Je grignote une graine et je repars... je grimpe tout en haut du bouleau. Pourquoi faire ? Je n’en sais rien. D’ailleurs je redescends et je cours ailleurs. Un peu zinzin !
On se calme.

LA  RAFFINÉE

C’est la Sittelle Torchepot
Pourquoi diable, l' affubler d’un pareil nom ?
Sans doute parce qu’elle pratique la maçonnerie pour boucher et réparer son nid .
C’est une gracile et svelte jeune fille (je ne peux imaginer une Sittelle mâle... et pourtant, il doit bien y en avoir), toujours bien maquillée, avec ses yeux joliment soulignés d’un trait noir, son bustier ocré et sa capuche grise.
Elle fait preuve d’un solide tempérament !
Elle est taillée pour la vitesse distinguée.
C’est une Ferrari.
En fait elle règne sur la communauté des passereaux.
Quand elle atterrit sur la Tour-du-Pain, tous les petits piafs se sont écartés respectueusement pour la laisser passer, quand elle plonge dans la mangeoire


LE GROUPE FOLK  “MES ANGES”

C’est le ballet des Mésanges
Avec leurs tenues de scène noir/blanc/ jaune pour les grandes, ou gris/bleu/blanc pour les cadettes et gris souris avec capuche noire pour les petites, les Mésanges sont gentilles, gaies, peu farouches, et sans histoires...
C’est un corps de ballet de jeunes filles bien élevées.

NOIR, C’EST NOIR... LE MUSICIEN NOIR

C’est le Merle noir
On dit que le merle siffle, flûte, appelle ou babille.
C’est l’un des plus beaux chants d’oiseaux d’Europe.
Son répertoire, ses variations mélodiques, ses capacités d’improvisation sont reconnus.
Mais surtout, il est noir.  Et fier de l’être !
Foin des artifices du camouflage.
Bons pour le vulgaire...
Il ne craint personne. Il sautille sur la pelouse, exhibant sa belle livrée luisante et tant mieux si la neige recouvre la pelouse :
On ne voit que lui. Et son bec jaune.
Sympa, le petit cousin !

Il y aurait tant à dire sur toutes ces petites bestioles du parc.
Tant à imaginer, tant de beauté, de poésie, de vie...
Pourtant, la réalité doit être, sans doute, bien éloignée de ce que peut concevoir un imaginaire indulgent !
La cruauté inhérente à la vie doit régner, ici comme ailleurs, comme partout où il y a de la Vie.
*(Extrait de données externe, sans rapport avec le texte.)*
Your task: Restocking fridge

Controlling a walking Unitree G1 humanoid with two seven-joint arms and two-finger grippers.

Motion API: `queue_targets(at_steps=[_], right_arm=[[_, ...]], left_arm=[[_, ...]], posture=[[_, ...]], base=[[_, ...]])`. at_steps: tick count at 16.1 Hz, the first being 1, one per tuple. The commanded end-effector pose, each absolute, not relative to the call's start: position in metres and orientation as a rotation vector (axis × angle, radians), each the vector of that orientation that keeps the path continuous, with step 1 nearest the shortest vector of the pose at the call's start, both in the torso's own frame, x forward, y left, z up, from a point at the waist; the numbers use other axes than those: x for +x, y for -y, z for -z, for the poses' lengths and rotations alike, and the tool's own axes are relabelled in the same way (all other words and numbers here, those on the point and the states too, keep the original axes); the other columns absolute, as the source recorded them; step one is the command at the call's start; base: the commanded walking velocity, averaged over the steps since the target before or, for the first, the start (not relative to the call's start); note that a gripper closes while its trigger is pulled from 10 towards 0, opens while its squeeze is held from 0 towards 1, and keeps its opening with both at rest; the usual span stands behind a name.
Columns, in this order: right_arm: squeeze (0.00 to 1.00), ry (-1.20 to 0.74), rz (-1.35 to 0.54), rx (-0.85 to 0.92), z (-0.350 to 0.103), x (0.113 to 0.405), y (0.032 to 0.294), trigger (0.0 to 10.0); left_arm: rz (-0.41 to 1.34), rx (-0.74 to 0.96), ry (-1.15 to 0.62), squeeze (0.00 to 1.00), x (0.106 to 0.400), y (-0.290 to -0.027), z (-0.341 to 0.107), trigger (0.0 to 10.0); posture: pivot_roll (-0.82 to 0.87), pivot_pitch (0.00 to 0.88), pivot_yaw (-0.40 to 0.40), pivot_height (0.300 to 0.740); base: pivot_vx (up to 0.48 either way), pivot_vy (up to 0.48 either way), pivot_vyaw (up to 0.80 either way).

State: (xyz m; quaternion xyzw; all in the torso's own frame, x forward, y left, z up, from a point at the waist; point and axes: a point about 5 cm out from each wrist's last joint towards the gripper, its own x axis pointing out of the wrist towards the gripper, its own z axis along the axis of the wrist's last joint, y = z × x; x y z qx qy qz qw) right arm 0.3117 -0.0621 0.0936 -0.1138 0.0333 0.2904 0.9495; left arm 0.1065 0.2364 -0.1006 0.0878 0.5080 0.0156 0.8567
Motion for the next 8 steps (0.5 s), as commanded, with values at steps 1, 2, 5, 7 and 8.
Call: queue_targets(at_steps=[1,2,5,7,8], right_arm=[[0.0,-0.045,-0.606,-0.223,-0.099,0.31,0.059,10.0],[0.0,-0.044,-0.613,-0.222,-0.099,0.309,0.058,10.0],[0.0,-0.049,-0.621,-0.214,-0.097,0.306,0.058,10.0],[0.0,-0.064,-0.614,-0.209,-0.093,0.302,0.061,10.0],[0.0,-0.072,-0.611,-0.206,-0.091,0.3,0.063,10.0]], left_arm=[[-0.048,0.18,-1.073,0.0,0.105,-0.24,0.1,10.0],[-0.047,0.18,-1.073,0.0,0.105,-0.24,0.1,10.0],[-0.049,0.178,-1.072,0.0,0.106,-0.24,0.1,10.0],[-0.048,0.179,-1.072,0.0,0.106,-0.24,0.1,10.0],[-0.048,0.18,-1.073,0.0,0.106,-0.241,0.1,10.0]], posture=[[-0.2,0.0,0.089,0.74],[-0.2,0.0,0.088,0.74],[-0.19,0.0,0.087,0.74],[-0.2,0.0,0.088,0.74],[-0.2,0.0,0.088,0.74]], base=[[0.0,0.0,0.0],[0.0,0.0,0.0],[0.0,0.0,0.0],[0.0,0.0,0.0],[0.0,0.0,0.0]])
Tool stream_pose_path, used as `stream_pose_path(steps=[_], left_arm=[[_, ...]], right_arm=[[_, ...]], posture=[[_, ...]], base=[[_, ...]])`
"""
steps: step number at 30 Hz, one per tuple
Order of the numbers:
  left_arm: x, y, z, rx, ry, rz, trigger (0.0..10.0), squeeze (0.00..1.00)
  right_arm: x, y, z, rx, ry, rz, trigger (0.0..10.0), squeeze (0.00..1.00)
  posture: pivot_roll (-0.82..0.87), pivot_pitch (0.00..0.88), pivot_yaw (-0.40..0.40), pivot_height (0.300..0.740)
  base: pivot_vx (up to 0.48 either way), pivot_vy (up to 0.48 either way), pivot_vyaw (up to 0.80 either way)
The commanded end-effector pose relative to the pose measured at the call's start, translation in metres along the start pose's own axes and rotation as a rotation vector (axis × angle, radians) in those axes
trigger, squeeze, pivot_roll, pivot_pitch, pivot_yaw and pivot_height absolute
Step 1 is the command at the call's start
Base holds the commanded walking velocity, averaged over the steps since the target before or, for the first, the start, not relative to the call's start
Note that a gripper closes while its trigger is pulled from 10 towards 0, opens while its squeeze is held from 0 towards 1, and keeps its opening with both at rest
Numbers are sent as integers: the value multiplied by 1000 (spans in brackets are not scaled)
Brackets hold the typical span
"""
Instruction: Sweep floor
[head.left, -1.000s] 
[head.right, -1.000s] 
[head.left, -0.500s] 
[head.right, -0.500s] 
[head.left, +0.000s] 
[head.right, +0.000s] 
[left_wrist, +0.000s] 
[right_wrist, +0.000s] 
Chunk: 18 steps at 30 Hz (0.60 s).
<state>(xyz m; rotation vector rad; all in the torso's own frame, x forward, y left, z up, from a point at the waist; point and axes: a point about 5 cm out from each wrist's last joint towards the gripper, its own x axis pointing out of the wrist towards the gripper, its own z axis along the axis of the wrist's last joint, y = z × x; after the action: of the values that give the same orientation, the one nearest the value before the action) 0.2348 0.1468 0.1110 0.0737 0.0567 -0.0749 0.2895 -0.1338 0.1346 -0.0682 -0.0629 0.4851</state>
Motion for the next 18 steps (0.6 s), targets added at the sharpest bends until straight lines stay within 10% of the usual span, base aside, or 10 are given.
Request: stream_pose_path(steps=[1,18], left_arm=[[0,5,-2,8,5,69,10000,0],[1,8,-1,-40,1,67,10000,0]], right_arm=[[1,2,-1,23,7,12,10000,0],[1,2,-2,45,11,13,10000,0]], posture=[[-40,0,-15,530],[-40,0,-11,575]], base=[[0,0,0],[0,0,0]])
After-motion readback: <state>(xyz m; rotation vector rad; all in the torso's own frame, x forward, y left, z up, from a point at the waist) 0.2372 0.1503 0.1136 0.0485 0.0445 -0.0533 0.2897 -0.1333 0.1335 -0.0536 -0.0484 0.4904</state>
Un Héron survole la scène.
Vieux torchon sale emporté par le vent...
Un Geai  s’abat sur la pelouse. touche de bleu sur le vert.
Surpris : “Merde ! Je n’ai rien à foutre ici... c’est pas mon monde”
Il pique une graine et s’en retourne au bois.
Sa mission : Croasser avec aigreur pour prévenir ses copains, cochons et chèvres de la présence hostile du chasseur.